▼▼▼

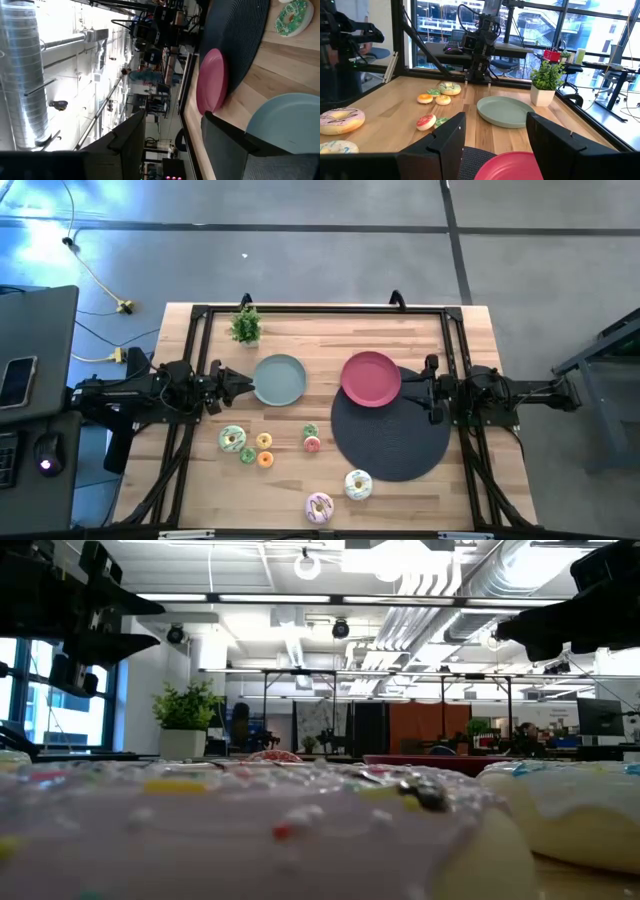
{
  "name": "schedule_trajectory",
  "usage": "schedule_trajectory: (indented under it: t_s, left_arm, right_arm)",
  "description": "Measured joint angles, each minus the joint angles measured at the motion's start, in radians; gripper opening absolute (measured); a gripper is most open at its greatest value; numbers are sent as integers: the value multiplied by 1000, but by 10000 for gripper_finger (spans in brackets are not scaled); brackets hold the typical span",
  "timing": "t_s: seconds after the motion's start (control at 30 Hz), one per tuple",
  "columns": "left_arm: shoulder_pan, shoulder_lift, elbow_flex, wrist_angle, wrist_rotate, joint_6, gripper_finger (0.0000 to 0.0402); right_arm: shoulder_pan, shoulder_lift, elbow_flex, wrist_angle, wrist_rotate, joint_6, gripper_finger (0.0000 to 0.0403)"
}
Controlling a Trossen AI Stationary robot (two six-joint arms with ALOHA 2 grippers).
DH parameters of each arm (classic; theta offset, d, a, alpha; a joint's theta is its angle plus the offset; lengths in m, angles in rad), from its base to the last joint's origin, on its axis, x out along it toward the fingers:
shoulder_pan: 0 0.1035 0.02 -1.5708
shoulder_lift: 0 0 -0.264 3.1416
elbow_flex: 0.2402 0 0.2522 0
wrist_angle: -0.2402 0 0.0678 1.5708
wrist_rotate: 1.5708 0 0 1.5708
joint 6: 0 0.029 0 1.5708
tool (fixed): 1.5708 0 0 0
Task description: Pick & Place donuts
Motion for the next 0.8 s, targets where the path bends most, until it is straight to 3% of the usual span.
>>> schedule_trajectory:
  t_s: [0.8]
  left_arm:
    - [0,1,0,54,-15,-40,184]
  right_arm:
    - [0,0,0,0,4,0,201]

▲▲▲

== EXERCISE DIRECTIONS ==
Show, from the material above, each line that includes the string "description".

== OUTPUT OF THE TASK ==
  "description": "Measured joint angles, each minus the joint angles measured at the motion's start, in radians; gripper opening absolute (measured); a gripper is most open at its greatest value; numbers are sent as integers: the value multiplied by 1000, but by 10000 for gripper_finger (spans in brackets are not scaled); brackets hold the typical span",
Task description: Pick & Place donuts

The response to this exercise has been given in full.